Micrograph of a micrometer-long piece of fabricated silicon.

A few-micrometer-long piece of fabricated silicon that acts as a compact stage of a particle accelerator and accelerates electrons by interacting with a coupled laser field. This structure can shrink linear accelerators on a silicon chip from miles to an inch.

Image courtesy of Jelena Vukovic.

Applying inversely designed photonics to practical environments

Autonomous vehicles have a large lidar system on the roof housing mechanics that enables the rotation of the beam to scan the environment. Vuskovic considers how it can be improved. “Could you build this system inside the footprint of a chip that would be like another sensor in your car, and could it be cheaper?” Through inverse design, his research group found optimal photonic structures to enable beams to be driven with lasers cheaper than with state-of-the-art systems, and gained 5 degrees of additional beam steering.

Next up: Scaling up a superconducting quantum processor on a diamond or silicon carbide chip. In this example, Vuskovic retracts the 2020 Dresselhaus lecture given by Harvard Professor Evelyn Hu on taking advantage of defects at the nanoscale. By relying on impurities at low concentrations in these materials, naturally trapped atoms can be very useful for quantum applications. Vuskovic’s group is working on material development and fabrication techniques that allow them to place these trapped atoms in the desired state with minimal defects.

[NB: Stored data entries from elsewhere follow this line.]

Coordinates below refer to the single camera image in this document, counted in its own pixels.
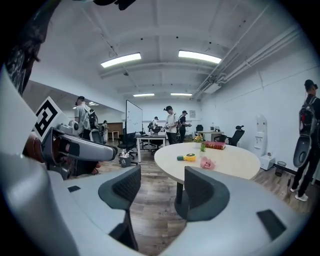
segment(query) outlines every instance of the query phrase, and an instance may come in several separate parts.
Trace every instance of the whiteboard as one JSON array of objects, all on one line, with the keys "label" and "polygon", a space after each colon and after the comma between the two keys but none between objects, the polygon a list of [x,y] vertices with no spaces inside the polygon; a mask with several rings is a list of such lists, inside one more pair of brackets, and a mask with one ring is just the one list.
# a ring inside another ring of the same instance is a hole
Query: whiteboard
[{"label": "whiteboard", "polygon": [[125,106],[125,121],[127,134],[142,132],[142,109],[129,100]]}]

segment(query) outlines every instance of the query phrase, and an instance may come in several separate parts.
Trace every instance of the desk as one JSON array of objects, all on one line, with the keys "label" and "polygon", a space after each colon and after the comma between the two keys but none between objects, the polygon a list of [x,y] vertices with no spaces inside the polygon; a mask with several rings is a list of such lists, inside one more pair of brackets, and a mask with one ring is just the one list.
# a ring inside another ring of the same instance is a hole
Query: desk
[{"label": "desk", "polygon": [[[194,153],[196,161],[178,161],[177,156]],[[185,166],[200,167],[200,150],[196,143],[179,143],[160,148],[154,154],[155,163],[171,179],[177,182],[174,206],[177,213],[184,219],[188,212],[188,195],[183,190],[185,183]],[[257,156],[243,148],[226,145],[224,150],[207,148],[204,156],[215,162],[214,171],[252,179],[260,169]]]},{"label": "desk", "polygon": [[115,135],[114,133],[117,133],[118,135],[118,138],[119,138],[119,131],[118,130],[108,130],[108,133],[112,133],[112,141],[114,142],[115,141]]},{"label": "desk", "polygon": [[198,134],[202,134],[202,137],[204,137],[206,134],[211,134],[211,141],[215,141],[215,137],[218,137],[220,135],[223,135],[223,131],[214,131],[214,130],[208,130],[208,131],[198,131]]},{"label": "desk", "polygon": [[140,142],[142,140],[148,140],[150,144],[150,140],[163,140],[163,147],[166,146],[166,135],[149,135],[149,136],[136,136],[136,148],[138,150],[138,162],[141,162],[141,151],[140,151]]}]

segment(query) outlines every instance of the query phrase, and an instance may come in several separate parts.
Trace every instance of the trash can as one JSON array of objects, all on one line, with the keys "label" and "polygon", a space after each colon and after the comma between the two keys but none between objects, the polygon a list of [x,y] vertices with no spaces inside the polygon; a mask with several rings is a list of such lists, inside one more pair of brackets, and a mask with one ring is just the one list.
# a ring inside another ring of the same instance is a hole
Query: trash can
[{"label": "trash can", "polygon": [[282,162],[282,161],[278,161],[277,162],[277,167],[275,169],[275,175],[281,177],[282,176],[282,173],[284,172],[284,169],[286,167],[286,163],[285,162]]},{"label": "trash can", "polygon": [[121,164],[122,168],[131,166],[131,158],[130,157],[120,156],[119,159],[120,159],[120,164]]}]

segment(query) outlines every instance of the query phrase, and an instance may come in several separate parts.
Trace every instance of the small plant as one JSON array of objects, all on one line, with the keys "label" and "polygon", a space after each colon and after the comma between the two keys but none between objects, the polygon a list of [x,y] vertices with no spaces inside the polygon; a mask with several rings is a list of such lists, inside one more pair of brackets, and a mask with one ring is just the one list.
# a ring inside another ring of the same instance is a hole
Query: small plant
[{"label": "small plant", "polygon": [[206,148],[206,144],[202,143],[200,146],[200,151],[201,152],[206,152],[207,148]]},{"label": "small plant", "polygon": [[202,141],[203,139],[201,135],[198,135],[193,139],[193,142],[197,142],[197,143],[202,143]]}]

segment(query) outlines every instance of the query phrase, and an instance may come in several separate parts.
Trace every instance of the red book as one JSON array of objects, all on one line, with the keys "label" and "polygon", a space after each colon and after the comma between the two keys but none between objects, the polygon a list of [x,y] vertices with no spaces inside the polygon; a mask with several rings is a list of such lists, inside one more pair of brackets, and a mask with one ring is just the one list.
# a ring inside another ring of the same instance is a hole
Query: red book
[{"label": "red book", "polygon": [[225,142],[205,141],[203,143],[205,144],[205,147],[209,149],[223,150],[226,147]]}]

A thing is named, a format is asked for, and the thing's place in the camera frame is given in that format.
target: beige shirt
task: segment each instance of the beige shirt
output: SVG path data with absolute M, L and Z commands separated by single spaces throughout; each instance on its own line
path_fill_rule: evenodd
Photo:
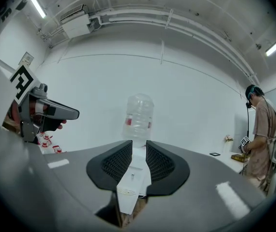
M 255 137 L 263 136 L 271 138 L 276 131 L 276 113 L 270 104 L 265 100 L 256 106 L 255 124 L 253 134 Z M 251 150 L 250 160 L 247 166 L 246 175 L 262 180 L 266 177 L 270 165 L 267 143 L 260 148 Z

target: ceiling
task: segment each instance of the ceiling
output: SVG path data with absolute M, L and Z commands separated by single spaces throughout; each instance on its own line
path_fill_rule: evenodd
M 268 0 L 38 0 L 47 13 L 42 19 L 28 3 L 24 13 L 46 35 L 59 25 L 60 16 L 80 4 L 90 12 L 106 8 L 147 8 L 181 15 L 201 23 L 234 47 L 261 81 L 276 72 L 276 52 L 265 51 L 276 42 L 276 11 Z

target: plastic water bottle
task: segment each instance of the plastic water bottle
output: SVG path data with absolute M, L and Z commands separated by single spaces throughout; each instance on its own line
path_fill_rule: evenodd
M 154 103 L 145 94 L 128 98 L 123 138 L 133 140 L 133 147 L 143 147 L 150 139 Z

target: white tabletop
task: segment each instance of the white tabletop
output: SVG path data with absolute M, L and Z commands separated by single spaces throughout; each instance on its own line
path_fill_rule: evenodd
M 209 153 L 204 153 L 204 154 L 219 160 L 220 162 L 224 163 L 225 165 L 227 165 L 228 167 L 230 167 L 237 173 L 240 173 L 243 170 L 243 167 L 244 167 L 243 162 L 240 162 L 240 161 L 230 158 L 232 155 L 237 154 L 236 152 L 220 153 L 221 155 L 217 156 L 217 157 L 214 157 L 214 156 L 210 155 Z

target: man
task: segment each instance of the man
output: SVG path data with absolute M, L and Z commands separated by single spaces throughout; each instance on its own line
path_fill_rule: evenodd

“For many applications, letting computer software search for an optimal solution leads to better solutions than you designed or anticipated based on your intuition. And the process is material-agnostic, in line with commercial foundry.” compatible, and enables new functionalities,” Vuskovic said. “Even if you try to build something better than traditional solutions – one that is smaller in footprint or higher in efficiency – we can come up with many solutions that are equally as good or less efficient than before. better. We’re re-learning photonics and electromagnetics in the process.”

Mildred S. Honoring Dresselhaus and Jean Dresselhaus

Vuskovic was the third speaker to deliver the Dresselhaus Lecture, established in 2019 to honor the late MIT physics and electrical engineering professor Mildred Dresselhaus. This year, the lecture was also dedicated to Jean Dresselhaus, the famous physicist and husband of Millie, who passed away at the end of September 2021.

Jing Kang, a professor of electrical engineering and computer science at MIT, opened the lecture by reflecting on Dresselhaus’s scientific achievements. Kong highlights the American Physical Society’s Oliver E. Buckley Condensed-Matter Physics Prize—considered the most prestigious award given in the field of condensed-matter physics—given to both Millie (2008) and Jean (2022). “Although they worked together on many important topics,” Kong said, “it is remarkable that they received this award for separate research work. It is our privilege to follow in their footsteps.”